La solución a este problema pasa por los mismos cauces que la solución al resto de contradicciones del capitalismo: la socialización de la producción y su planificación democrática. Sólo así se puede acabar con la inicua anarquía del sistema mercantil de determinación de costes, fijación de ingresos y distribución de bienes. Y, sobre todo, con el poder oligopólico que tienen las empresas en muchos sectores que les permite establecer los precios unilateralmente.
A corto plazo, es imprescindible que se nacionalicen las empresas de suministros básicos, como la electricidad o la gasolina. No basta con mendigar permisos a la UE para limitar el precio resultante del perverso mecanismo de subasta de energía, copado por capitales privados oligopólicos, sino que hay que abandonar este sistema definitivamente. Asimismo, es necesario establecer limitaciones incondicionales a los precios de los bienes esenciales, como los productos alimenticios o la vivienda. A más largo plazo, esa nacionalización debe dar paso a una socialización democrática creciente del sistema productivo en la que los trabajadores tomemos las riendas de nuestras vidas y dejemos de estar sometidos al albur de mecanismos primitivos y autocráticos como el mercado, en el que unos pocos se arrogan el privilegio de decidir sobre el presente y el futuro de todos nosotros.
[1] Los Bancos Centrales también suelen usar otros instrumentos monetarios con el mismo fin, como los aumentos en los tipos de las facilidades de crédito y de depósito o, incluso, a más largo plazo, el alza del coeficiente de caja. No obstante, en aras de simplificar la explicación, y dado que no modifican en modo alguno las conclusiones, prefiero obviarlas.

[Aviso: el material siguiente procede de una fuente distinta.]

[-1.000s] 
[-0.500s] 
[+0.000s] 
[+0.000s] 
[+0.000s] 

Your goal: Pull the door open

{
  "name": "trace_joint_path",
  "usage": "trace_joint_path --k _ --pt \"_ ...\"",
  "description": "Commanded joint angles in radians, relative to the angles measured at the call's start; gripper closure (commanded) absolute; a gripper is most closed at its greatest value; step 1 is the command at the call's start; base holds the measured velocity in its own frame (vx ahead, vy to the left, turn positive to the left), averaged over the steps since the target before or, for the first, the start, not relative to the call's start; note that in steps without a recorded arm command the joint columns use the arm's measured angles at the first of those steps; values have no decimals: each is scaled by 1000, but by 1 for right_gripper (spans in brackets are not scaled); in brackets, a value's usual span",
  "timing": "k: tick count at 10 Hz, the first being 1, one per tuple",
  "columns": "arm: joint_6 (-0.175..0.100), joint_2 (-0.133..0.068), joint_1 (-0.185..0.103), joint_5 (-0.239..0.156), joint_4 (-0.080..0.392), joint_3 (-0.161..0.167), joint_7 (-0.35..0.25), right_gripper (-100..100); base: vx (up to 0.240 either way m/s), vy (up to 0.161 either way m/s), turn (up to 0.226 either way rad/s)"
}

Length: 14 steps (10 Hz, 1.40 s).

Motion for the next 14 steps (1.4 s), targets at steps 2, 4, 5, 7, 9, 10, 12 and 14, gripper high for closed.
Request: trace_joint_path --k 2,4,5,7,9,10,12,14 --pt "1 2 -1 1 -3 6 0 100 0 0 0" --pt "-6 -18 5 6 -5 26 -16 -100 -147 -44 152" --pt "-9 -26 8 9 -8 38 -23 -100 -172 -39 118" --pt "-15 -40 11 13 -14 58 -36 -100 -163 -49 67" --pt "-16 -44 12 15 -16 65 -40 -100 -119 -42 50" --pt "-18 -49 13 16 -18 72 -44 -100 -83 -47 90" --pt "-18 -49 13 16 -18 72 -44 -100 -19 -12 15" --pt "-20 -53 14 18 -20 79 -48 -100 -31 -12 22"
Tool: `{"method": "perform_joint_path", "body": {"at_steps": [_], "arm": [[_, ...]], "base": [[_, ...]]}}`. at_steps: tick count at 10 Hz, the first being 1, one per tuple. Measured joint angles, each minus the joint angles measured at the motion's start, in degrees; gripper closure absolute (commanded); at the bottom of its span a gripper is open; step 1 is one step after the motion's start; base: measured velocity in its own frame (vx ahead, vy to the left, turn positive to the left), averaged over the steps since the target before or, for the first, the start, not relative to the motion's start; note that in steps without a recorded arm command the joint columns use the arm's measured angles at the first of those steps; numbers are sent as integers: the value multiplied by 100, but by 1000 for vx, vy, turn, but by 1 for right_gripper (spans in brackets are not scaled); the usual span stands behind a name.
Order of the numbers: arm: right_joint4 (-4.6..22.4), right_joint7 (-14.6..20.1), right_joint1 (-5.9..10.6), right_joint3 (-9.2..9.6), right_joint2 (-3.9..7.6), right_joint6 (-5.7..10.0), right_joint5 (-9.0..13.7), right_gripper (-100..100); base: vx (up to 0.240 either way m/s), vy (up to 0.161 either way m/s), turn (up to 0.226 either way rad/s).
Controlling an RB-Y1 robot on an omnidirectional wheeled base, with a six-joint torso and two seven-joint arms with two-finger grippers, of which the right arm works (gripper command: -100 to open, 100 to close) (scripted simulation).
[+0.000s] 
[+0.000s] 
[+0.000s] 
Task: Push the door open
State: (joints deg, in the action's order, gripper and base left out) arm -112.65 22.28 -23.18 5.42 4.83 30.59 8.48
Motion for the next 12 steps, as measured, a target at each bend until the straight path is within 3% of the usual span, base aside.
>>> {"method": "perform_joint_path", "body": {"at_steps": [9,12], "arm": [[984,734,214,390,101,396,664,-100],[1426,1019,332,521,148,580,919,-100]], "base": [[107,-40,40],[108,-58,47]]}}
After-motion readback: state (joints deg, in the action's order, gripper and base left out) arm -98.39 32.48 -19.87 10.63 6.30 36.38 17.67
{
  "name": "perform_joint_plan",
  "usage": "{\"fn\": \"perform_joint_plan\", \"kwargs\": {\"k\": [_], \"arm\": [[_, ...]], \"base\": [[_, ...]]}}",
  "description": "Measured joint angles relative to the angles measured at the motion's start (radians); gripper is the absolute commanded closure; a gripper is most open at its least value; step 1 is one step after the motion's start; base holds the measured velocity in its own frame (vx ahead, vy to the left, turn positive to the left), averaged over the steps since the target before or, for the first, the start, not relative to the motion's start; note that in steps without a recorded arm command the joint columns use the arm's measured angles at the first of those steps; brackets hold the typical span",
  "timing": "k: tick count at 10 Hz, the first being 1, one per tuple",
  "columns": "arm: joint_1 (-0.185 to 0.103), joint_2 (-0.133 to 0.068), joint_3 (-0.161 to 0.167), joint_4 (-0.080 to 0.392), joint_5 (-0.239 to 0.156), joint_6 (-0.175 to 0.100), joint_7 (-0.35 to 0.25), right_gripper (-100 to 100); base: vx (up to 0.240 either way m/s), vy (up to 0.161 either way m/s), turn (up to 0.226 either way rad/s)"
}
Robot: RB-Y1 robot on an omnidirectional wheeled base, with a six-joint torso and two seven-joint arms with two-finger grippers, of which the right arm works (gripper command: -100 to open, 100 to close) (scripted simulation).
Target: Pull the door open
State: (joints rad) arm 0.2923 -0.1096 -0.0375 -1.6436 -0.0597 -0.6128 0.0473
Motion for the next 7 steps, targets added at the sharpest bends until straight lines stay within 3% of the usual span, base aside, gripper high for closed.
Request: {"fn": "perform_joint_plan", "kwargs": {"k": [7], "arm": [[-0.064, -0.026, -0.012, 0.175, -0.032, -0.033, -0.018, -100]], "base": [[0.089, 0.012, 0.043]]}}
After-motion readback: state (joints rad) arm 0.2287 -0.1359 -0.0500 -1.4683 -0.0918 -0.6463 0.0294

[2] Un ejemplo de esto se dio en Estados Unidos bajo el mandato de Paul Volcker en la Reserva Federal, quien llegaría a subir el tipo oficial hasta el 20% hasta remontar los tipos reales a tasas positivas. Esta política acabó con la inflación, ciertamente, pero no porque el monetarismo en que se basaba fuera científicamente correcto, sino por haber provocado una aguda recesión económica.
[3] El economista marxista Michael Roberts profundiza en esta explicación en su muy recomendable blog: https://thenextrecession.wordpress.com/2022/02/19/inflation-supply-or-demand
[4] Concretamente, y según datos extraídos de Ameco, el salario real en España ha crecido de 2008 a 2021 a una tasa media anual acumulada del 0,047%, la más baja de nuestro entorno.